Assigned task: Each line of the listing below, from the very first to the one that contains "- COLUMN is", is to be retyped exactly as it stands.

Extracted information:
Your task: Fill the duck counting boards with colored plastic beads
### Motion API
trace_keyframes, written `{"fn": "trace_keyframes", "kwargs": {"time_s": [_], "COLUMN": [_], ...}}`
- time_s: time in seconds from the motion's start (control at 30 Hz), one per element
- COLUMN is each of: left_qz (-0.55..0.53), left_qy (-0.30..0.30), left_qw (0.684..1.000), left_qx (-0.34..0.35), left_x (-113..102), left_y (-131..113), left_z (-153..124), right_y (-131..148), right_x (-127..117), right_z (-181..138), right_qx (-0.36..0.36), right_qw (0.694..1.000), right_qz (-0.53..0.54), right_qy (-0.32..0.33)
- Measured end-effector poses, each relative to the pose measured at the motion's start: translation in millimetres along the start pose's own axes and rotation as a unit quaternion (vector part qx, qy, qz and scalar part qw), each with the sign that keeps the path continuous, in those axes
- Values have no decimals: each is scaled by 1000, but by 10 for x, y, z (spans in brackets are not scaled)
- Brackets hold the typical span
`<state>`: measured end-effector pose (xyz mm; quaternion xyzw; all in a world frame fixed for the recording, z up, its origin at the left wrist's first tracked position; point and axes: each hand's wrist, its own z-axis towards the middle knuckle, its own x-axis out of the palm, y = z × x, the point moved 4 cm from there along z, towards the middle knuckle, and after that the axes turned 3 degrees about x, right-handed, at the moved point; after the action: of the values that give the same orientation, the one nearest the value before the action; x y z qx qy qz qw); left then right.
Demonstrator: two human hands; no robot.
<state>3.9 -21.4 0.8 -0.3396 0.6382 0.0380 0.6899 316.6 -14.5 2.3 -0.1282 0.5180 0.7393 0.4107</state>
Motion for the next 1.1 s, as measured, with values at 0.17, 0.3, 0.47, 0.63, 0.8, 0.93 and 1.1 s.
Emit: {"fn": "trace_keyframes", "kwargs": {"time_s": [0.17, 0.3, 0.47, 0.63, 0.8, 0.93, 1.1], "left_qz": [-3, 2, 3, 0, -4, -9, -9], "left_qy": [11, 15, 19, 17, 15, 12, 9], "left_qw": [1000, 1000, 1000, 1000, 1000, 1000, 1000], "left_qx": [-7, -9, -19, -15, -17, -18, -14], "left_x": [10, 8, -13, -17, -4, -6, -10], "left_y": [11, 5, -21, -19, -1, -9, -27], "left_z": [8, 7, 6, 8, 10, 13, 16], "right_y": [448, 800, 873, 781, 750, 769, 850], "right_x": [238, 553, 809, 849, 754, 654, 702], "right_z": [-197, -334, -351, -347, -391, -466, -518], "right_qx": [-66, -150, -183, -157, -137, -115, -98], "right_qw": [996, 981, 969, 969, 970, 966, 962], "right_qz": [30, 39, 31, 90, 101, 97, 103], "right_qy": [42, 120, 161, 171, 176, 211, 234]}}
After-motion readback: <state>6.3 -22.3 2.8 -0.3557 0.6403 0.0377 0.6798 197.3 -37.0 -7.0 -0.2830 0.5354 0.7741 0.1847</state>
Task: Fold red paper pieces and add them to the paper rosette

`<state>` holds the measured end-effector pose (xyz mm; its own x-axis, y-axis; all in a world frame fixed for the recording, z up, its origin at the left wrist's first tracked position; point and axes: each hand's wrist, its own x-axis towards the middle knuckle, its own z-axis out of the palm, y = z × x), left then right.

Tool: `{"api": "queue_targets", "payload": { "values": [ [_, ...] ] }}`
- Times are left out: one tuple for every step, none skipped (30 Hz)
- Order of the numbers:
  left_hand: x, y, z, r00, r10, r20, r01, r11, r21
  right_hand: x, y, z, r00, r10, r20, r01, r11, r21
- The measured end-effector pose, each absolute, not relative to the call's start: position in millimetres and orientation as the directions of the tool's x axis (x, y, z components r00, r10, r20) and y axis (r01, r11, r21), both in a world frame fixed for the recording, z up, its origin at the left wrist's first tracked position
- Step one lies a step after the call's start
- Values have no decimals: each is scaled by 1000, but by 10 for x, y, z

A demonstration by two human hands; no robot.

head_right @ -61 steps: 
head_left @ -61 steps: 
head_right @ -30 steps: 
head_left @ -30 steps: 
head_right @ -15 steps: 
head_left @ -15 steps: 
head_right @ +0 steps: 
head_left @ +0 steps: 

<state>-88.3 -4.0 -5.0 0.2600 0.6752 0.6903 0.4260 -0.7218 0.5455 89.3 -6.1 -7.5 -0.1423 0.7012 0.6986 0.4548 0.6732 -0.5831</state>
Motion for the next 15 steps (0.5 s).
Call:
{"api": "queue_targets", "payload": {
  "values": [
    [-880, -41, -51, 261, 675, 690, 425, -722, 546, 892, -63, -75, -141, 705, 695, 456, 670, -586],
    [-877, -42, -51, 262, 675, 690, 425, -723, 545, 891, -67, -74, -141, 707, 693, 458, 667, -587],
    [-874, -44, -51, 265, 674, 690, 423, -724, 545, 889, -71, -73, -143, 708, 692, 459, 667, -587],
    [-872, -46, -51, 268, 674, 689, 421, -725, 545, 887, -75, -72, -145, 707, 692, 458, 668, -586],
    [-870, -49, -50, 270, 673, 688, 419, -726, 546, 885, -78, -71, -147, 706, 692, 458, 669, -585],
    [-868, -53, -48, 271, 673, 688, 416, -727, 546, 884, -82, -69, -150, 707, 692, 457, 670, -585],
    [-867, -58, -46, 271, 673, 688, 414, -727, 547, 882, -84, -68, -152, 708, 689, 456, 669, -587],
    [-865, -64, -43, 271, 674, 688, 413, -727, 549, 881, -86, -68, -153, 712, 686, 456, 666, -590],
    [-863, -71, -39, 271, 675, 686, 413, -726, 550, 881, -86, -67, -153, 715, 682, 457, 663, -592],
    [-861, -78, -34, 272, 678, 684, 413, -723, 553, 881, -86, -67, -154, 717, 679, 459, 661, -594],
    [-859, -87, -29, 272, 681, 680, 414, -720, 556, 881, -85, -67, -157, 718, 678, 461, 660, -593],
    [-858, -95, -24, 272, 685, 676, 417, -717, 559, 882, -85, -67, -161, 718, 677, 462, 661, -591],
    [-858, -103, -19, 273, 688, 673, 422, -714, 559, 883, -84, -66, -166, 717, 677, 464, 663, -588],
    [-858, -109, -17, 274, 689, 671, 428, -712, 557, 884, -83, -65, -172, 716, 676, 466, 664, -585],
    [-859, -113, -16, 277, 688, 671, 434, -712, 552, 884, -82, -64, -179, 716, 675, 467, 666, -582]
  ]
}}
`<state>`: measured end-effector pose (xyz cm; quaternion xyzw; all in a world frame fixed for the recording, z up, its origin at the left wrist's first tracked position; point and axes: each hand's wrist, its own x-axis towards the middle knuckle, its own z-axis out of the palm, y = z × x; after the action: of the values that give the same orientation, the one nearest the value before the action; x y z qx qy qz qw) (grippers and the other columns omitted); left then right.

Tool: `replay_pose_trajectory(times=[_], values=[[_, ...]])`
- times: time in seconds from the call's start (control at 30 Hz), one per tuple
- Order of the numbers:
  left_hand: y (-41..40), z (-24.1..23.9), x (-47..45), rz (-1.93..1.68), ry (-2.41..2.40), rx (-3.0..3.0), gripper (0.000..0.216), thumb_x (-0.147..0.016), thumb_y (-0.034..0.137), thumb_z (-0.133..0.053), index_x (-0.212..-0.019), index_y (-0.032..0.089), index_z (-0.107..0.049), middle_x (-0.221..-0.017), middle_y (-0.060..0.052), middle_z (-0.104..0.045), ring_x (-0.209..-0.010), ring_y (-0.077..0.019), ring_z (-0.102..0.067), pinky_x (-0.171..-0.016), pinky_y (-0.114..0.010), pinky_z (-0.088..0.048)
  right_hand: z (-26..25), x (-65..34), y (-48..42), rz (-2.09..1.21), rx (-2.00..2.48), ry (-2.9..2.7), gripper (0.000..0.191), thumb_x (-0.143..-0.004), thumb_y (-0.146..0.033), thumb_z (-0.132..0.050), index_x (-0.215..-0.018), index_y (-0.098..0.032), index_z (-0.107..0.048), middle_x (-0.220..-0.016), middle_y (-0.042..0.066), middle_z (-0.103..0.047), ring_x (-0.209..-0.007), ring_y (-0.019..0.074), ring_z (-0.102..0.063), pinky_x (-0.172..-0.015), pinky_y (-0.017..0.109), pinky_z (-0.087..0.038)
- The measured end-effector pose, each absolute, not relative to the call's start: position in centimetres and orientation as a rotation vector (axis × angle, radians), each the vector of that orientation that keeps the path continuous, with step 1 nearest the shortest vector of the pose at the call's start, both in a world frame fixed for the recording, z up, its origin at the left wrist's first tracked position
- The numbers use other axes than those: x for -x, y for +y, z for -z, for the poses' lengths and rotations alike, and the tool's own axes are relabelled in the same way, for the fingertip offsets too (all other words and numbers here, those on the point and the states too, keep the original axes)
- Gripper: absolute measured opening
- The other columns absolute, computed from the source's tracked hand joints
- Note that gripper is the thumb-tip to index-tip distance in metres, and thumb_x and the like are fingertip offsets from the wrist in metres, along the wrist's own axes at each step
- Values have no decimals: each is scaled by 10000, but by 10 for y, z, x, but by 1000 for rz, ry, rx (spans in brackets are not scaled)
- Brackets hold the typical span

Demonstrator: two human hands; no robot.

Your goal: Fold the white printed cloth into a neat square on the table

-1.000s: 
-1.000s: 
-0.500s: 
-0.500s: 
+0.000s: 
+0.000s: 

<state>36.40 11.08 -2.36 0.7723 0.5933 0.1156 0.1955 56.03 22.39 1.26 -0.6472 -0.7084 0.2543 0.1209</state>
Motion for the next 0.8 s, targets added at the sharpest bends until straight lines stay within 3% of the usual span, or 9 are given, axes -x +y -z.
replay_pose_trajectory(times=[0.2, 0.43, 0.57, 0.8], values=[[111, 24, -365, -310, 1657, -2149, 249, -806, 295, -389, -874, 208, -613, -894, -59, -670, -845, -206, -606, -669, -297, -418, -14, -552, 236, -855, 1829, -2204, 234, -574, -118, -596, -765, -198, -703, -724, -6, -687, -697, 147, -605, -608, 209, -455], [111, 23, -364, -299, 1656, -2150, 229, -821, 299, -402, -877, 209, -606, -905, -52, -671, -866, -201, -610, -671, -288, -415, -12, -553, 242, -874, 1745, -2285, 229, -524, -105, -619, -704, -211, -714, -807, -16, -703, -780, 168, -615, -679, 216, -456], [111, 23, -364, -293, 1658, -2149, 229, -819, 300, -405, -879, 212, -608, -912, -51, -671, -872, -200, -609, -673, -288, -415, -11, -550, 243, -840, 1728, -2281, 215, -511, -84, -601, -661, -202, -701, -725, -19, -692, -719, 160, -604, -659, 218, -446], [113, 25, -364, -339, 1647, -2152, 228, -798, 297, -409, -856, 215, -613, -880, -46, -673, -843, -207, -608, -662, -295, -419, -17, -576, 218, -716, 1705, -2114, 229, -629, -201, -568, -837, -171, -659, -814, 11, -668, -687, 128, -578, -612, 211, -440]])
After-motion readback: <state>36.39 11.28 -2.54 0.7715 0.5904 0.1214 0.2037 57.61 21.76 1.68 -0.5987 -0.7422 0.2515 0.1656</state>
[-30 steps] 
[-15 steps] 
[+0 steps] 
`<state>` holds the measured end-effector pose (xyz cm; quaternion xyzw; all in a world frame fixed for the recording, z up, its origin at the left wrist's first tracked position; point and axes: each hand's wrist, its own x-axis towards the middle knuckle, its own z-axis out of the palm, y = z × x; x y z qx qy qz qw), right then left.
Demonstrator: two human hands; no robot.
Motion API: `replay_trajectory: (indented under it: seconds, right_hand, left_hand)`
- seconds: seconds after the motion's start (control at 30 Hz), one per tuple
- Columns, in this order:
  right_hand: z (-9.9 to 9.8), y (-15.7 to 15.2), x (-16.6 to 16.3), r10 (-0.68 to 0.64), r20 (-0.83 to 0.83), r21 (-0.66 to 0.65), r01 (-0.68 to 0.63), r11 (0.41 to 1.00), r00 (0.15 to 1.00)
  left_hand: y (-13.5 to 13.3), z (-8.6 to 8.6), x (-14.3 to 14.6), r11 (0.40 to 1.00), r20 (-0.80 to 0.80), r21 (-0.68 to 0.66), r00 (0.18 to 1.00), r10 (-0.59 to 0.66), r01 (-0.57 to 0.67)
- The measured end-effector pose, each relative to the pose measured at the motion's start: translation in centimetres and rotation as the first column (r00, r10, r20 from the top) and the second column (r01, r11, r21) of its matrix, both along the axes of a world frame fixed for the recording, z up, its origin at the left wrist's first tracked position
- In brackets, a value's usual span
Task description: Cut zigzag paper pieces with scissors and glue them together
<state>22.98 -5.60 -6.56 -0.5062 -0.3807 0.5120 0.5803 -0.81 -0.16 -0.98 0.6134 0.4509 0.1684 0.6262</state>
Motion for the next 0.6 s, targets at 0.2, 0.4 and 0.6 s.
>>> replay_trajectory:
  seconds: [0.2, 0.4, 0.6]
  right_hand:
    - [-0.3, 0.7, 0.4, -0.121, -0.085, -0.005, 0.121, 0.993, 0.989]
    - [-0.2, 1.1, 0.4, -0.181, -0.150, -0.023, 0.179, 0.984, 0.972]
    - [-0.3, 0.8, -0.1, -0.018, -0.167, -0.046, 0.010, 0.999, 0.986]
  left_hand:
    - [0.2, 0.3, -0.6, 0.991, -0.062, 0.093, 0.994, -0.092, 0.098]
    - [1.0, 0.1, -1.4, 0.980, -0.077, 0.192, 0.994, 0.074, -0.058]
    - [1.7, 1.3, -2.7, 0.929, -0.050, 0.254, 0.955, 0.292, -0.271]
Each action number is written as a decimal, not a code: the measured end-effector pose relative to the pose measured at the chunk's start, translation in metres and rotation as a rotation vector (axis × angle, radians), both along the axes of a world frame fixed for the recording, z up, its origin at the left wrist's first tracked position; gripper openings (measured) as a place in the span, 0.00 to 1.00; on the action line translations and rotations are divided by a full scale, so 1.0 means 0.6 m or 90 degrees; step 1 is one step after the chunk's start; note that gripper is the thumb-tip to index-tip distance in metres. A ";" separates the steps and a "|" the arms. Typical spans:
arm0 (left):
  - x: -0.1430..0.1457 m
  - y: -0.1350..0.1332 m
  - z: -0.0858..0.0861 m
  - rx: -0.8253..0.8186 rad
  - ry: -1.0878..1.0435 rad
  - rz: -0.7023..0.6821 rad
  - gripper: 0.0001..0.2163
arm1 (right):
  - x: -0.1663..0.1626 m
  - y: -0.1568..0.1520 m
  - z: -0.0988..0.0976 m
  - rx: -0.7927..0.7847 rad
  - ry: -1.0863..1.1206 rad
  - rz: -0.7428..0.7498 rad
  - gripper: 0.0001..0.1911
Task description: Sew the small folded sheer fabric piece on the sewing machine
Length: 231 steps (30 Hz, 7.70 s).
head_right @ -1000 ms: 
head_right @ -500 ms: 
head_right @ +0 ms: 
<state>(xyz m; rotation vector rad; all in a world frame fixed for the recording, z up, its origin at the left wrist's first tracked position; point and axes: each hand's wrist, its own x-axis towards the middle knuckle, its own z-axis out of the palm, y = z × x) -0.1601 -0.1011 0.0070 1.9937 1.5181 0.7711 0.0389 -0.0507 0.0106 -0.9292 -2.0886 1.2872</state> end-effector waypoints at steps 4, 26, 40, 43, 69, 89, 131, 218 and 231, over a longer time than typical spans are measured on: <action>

Solved problem:
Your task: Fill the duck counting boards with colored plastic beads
### Motion API
trace_keyframes, written `{"fn": "trace_keyframes", "kwargs": {"time_s": [_], "COLUMN": [_], ...}}`
- time_s: time in seconds from the motion's start (control at 30 Hz), one per element
- COLUMN is each of: left_qz (-0.55..0.53), left_qy (-0.30..0.30), left_qw (0.684..1.000), left_qx (-0.34..0.35), left_x (-113..102), left_y (-131..113), left_z (-153..124), right_y (-131..148), right_x (-127..117), right_z (-181..138), right_qx (-0.36..0.36), right_qw (0.694..1.000), right_qz (-0.53..0.54), right_qy (-0.32..0.33)

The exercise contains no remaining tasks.